Anyone can create a Reel by taking new public Instagram photographs

As long as your account is public, Instagram will soon allow anyone on the platform to remix your fresh photographs. There will be an option to disable remixing, but you will have to deliberately opt out once the option is available – it will be enabled by default.

Instagram says it will introduce the ability to “remix” public photographs for usage inside Reels, its TikTok-like video service, in the “coming weeks.” The shift is intended to give Reels creators more stuff to work with as the firm goes all-in on short-form video in the hopes of keeping up with its explosively successful competitor.

According to Devi Narasimhan, a Meta spokesman, remixing will be enabled by default, but Instagram will provide options to turn it off. Through the settings menu, users will be able to disable remixing on individual photographs or at the account level. Any images posted previous to the feature’s launch will have remixing disabled by default, but you will be able to enable remixing for individual posts if you like.

This is identical to the technique Instagram adopted when it opened up all public videos for remixing in January, only allowing footage published after the change to be remixed.

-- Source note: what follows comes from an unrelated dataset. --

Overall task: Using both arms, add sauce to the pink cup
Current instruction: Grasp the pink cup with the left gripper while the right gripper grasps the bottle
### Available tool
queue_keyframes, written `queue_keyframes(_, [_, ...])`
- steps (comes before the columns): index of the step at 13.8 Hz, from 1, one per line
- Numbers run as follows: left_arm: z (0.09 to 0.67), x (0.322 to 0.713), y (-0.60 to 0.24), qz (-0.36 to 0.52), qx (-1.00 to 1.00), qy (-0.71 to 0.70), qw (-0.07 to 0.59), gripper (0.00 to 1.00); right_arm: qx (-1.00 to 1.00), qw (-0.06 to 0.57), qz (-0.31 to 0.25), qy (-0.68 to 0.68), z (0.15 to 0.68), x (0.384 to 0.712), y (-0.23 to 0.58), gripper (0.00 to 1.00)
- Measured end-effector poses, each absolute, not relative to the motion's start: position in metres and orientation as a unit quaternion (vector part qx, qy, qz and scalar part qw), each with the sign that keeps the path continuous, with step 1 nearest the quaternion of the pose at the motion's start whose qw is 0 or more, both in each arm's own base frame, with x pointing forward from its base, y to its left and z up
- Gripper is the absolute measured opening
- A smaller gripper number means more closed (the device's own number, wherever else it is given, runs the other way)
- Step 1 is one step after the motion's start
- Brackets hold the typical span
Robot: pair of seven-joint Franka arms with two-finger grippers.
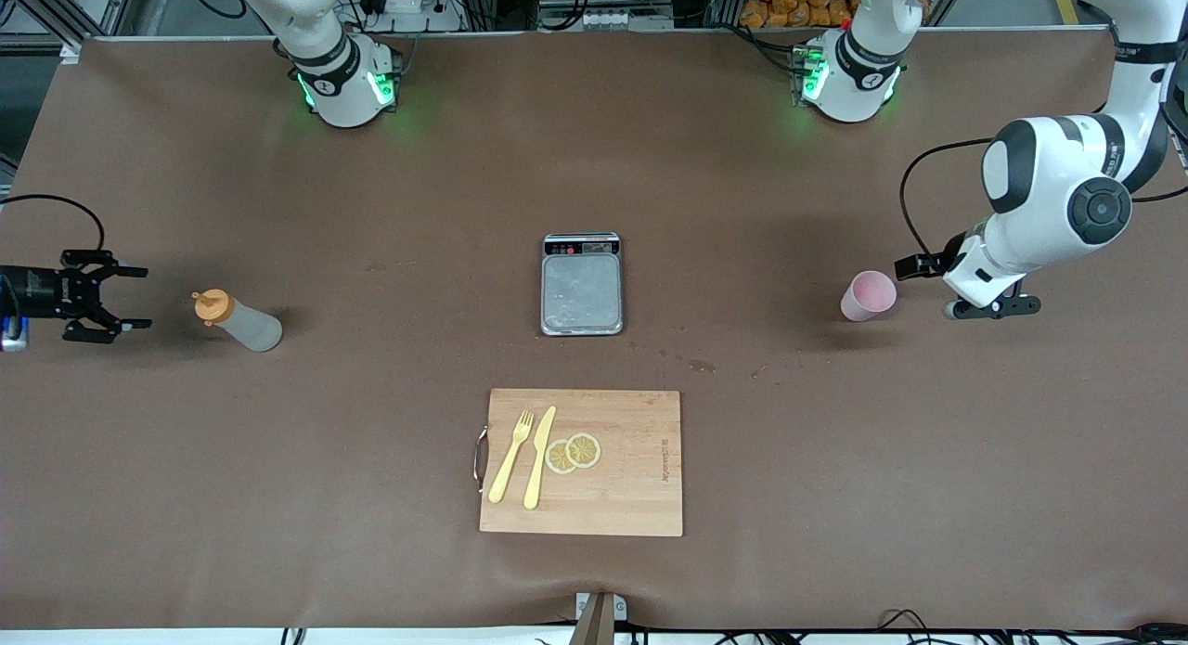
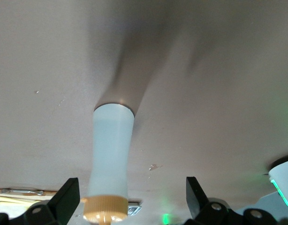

Photographers have long been wary of Instagram’s management of their images, and today’s shift — and the lack of options or answers surrounding it — are unlikely to help the corporation. Back in 2012, a change to the app’s terms of service sparked fears that the firm would be allowed to sell users’ images (it couldn’t), but similar fears have persisted practically every time the app’s terms of service are altered. Instagram CEO Adam Mosseri recently announced that the service is “no longer a photo sharing app.”

Remixing could help photographers’ work reach more people — but it could also put their work in situations they don’t want to see it in, so I’d expect a lot of people to turn off the remix switch.